A single gateway for complaints against insolvency practitioners (IPs) which makes the process easier and more transparent was announced on wednesday by Business Minister Jo Swinson.
As part of the Insolvency Service commitment to the Red Tape Challenge, the Minister also announced a cut in red tape for businesses, by reducing for example the numbers of meetings that have to be held during insolvency procedures which can drive up costs.
These savings can then be passed onto creditors in an insolvency process. The measures are expected to save over £30m per year and will require legislation.
From Wednesday (5h June 2013), nearly all practitioner complaints will come though a common Complaints Gateway hosted by the Insolvency Service in Leeds, creating a more accessible route for those with a grievance. Previously, complainants would have needed to work out which of the eight relevant authorising bodies to complain to.
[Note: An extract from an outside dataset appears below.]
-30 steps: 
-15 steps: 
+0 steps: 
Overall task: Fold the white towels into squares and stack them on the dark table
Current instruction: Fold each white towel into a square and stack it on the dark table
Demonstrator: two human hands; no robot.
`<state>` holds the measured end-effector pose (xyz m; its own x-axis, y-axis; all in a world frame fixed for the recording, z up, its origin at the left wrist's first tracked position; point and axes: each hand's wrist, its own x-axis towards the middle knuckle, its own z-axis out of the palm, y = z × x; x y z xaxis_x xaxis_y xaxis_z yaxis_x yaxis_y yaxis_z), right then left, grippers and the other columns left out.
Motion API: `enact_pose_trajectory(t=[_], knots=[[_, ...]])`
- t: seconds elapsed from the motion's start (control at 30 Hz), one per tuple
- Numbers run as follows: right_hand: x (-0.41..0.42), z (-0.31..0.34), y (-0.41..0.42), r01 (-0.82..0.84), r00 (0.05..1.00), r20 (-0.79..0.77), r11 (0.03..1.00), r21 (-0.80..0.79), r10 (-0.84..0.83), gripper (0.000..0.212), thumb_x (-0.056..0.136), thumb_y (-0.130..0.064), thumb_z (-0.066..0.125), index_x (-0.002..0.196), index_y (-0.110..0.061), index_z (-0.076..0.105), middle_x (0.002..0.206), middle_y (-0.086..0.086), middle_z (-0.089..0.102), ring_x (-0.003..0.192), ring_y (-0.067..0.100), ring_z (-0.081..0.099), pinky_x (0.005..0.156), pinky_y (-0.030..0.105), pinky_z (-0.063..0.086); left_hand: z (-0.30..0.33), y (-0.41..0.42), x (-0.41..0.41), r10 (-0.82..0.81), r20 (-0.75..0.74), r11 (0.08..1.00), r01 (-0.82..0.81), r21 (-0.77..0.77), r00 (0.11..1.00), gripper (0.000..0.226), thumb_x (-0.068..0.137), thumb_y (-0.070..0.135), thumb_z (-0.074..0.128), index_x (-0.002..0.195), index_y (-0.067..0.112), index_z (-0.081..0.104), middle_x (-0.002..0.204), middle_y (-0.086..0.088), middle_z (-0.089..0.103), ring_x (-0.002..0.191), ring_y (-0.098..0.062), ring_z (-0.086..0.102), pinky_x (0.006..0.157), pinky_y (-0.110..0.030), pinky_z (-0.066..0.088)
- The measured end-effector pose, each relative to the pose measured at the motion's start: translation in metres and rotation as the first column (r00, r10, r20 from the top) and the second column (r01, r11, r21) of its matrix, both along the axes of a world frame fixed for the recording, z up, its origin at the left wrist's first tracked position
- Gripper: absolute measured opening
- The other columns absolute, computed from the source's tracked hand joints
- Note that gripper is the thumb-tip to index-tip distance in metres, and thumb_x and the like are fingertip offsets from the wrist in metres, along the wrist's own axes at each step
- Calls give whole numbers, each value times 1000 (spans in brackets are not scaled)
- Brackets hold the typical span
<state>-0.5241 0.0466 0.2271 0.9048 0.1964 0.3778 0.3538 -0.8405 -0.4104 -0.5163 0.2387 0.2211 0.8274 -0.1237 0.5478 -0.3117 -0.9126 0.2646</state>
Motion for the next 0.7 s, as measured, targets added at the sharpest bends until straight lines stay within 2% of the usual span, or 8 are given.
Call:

“An easy route to complain is important for consumers — especially when they are going through a bankruptcy or have suffered from a company’s failure and they think an insolvency practitioner has not acted correctly,” Business Minister Jo Swinson said.
“This new Complaints Gateway will help consumers dealing with the insolvency industry to get speedier resolution of problems and easier access to the right information. Such problems might, for example, be poor communication by the practitioner or worries about their independence.
“I am pleased that the insolvency profession shares our desire to improve the public’s perception and confidence in the insolvency regime.
“We are also cutting out needless processes. We have listened to the ideas put forward by business and practitioners to cut out unnecessary red tape. These changes will make sure the cost of administering insolvencies will be reduced with savings being passed on to creditors, without removing necessary protections.”